#### [Problem description]
Scan the data for "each" and copy the lines it appears in.

#### [Collected data]
######
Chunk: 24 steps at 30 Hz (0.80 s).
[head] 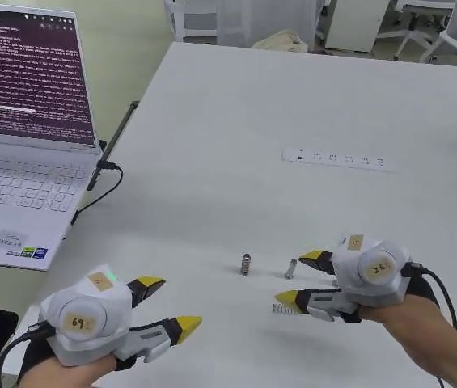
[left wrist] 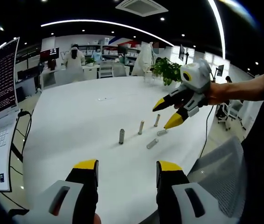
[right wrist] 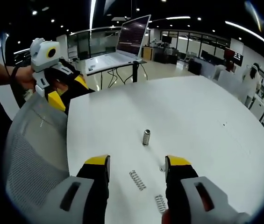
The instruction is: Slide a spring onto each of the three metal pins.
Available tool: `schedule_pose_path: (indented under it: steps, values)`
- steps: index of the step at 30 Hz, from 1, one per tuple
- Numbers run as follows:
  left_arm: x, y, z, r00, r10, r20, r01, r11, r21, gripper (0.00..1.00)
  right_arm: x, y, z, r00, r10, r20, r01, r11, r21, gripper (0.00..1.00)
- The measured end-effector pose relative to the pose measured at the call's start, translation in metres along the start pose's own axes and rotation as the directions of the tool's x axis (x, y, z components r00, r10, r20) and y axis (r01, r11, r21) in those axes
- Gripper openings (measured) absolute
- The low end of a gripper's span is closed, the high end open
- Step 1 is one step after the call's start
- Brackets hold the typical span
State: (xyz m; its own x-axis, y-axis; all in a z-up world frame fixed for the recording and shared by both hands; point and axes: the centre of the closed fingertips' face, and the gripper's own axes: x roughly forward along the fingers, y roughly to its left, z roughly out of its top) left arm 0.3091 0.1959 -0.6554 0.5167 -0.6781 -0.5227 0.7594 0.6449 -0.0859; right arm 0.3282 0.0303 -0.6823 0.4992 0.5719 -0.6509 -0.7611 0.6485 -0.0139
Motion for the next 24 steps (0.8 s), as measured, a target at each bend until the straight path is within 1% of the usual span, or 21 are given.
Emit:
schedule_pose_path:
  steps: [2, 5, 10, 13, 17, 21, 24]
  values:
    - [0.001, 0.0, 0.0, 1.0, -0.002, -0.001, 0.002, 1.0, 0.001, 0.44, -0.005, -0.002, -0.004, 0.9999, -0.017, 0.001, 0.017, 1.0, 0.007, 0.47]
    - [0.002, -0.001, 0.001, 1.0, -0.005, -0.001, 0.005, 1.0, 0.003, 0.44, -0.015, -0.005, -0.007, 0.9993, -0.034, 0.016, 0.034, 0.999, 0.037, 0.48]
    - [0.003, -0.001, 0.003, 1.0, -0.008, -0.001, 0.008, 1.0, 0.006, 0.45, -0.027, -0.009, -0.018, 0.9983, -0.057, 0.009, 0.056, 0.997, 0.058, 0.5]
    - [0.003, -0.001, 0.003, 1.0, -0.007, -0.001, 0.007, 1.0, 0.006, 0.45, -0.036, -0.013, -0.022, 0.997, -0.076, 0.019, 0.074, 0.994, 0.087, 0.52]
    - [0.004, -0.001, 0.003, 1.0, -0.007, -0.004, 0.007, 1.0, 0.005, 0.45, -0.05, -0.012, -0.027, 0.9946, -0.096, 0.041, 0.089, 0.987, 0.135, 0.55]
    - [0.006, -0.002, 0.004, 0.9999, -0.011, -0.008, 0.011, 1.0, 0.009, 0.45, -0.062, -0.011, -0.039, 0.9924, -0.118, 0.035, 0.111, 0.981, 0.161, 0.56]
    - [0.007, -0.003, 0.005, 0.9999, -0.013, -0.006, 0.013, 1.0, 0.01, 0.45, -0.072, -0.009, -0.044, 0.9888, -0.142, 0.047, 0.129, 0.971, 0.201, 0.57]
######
#### [Exercise answer]
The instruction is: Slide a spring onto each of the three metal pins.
Motion for the next 24 steps (0.8 s), as measured, a target at each bend until the straight path is within 1% of the usual span, or 21 are given.

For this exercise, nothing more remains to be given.